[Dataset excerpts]
+ + + + +

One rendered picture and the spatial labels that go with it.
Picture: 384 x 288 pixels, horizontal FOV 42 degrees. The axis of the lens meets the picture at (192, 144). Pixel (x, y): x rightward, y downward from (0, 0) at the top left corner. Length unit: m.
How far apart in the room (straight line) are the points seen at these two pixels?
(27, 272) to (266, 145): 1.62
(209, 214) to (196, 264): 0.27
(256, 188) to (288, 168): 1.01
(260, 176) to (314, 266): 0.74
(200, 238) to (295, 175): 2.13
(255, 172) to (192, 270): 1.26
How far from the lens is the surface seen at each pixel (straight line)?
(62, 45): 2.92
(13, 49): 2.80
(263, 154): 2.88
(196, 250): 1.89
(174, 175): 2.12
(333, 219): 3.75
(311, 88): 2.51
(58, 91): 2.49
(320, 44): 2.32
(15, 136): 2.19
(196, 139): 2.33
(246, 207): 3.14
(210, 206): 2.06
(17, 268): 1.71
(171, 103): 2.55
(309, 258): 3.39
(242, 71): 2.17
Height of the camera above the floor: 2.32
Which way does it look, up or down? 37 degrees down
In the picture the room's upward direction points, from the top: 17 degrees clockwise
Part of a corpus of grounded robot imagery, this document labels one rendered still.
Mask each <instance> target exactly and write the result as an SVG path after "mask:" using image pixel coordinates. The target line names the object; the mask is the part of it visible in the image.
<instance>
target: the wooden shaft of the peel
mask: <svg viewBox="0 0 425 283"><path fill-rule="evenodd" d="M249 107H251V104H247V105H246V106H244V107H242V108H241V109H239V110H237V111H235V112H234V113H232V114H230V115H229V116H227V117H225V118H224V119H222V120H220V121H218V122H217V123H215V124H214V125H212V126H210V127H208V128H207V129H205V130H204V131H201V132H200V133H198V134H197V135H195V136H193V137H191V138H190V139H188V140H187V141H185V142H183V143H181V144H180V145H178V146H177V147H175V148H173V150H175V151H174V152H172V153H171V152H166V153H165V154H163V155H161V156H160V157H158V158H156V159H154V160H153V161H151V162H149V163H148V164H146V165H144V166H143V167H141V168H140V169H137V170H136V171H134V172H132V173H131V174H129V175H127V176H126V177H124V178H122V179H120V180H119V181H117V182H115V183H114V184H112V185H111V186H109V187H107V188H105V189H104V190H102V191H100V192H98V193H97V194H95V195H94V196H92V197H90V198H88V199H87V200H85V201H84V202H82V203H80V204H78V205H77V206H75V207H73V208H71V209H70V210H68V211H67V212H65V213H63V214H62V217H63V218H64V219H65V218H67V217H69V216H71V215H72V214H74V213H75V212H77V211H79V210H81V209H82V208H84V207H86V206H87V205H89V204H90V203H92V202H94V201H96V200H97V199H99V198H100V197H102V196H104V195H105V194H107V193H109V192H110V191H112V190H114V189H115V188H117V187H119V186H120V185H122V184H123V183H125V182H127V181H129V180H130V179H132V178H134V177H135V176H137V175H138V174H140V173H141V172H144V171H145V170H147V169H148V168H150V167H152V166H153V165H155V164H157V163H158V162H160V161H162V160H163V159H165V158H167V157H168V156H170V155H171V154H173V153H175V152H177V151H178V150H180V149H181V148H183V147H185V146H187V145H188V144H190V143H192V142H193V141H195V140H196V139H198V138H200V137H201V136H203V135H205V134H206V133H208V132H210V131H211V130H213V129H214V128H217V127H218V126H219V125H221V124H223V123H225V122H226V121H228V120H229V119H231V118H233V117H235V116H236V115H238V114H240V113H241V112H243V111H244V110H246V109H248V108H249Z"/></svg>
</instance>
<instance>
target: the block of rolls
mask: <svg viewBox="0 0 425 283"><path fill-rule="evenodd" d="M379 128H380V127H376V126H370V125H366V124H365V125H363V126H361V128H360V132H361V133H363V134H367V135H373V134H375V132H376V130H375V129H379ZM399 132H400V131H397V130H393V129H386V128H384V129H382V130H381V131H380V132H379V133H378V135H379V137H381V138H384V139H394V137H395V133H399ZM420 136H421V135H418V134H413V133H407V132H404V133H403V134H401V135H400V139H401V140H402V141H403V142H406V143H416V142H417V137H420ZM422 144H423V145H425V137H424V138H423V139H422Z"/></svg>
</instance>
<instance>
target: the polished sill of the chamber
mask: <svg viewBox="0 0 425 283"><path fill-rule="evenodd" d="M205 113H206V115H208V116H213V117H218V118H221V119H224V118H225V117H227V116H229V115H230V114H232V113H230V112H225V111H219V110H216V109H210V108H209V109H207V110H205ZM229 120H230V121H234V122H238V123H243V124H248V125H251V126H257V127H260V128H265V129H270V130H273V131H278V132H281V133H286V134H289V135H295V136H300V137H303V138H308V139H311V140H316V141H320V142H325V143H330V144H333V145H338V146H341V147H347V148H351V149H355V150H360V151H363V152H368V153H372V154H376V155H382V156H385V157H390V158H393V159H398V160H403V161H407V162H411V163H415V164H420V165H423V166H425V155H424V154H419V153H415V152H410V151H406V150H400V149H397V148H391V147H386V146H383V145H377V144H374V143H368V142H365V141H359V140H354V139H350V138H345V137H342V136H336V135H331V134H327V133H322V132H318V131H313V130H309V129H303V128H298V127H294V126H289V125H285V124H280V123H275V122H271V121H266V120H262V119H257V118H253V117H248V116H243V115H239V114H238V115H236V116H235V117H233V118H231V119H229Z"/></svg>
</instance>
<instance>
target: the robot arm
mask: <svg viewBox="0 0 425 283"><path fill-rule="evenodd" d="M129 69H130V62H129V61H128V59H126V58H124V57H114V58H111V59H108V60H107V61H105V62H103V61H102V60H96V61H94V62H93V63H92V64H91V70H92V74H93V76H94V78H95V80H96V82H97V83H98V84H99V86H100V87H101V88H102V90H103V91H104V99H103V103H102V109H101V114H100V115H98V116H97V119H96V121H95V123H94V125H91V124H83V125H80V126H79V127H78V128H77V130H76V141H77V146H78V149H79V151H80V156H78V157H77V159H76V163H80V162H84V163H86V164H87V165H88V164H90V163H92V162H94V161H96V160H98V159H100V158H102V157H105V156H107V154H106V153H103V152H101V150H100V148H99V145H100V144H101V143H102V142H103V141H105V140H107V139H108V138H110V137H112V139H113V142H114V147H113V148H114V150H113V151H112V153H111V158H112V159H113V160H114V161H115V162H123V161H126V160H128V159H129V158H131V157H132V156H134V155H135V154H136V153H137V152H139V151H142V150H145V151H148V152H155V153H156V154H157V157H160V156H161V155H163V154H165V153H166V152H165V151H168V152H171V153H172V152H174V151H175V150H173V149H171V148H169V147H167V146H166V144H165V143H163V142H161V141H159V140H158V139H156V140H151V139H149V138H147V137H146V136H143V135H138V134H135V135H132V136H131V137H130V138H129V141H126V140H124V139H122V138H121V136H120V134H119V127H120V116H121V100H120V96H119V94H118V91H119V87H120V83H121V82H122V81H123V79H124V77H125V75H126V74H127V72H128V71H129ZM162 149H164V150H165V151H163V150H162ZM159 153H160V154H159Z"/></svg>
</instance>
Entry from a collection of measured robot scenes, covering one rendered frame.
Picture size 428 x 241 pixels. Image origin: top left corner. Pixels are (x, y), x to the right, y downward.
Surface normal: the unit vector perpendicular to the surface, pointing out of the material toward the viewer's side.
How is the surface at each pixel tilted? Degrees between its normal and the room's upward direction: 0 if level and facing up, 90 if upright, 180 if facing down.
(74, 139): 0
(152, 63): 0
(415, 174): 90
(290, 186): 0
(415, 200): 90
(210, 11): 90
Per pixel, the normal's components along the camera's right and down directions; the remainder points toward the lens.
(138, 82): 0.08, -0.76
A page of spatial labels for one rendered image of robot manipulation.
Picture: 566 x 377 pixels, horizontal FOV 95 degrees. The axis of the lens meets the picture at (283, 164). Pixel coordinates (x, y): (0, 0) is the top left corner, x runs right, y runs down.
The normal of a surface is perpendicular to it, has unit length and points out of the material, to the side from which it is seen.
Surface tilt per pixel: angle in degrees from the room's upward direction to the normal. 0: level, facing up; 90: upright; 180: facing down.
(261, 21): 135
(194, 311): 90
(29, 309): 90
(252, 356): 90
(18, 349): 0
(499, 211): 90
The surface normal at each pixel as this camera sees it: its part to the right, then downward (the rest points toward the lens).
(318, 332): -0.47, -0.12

+ + + + +

About this exercise:
Please restate only the opening stretch of the records above: every line from the first through the one containing "(256, 188) to (288, 168): 1.01", exactly as written.

Worked solution:
One rendered picture and the spatial labels that go with it.
Picture: 384 x 288 pixels, horizontal FOV 42 degrees. The axis of the lens meets the picture at (192, 144). Pixel (x, y): x rightward, y downward from (0, 0) at the top left corner. Length unit: m.
How far apart in the room (straight line) are the points seen at these two pixels?
(27, 272) to (266, 145): 1.62
(209, 214) to (196, 264): 0.27
(256, 188) to (288, 168): 1.01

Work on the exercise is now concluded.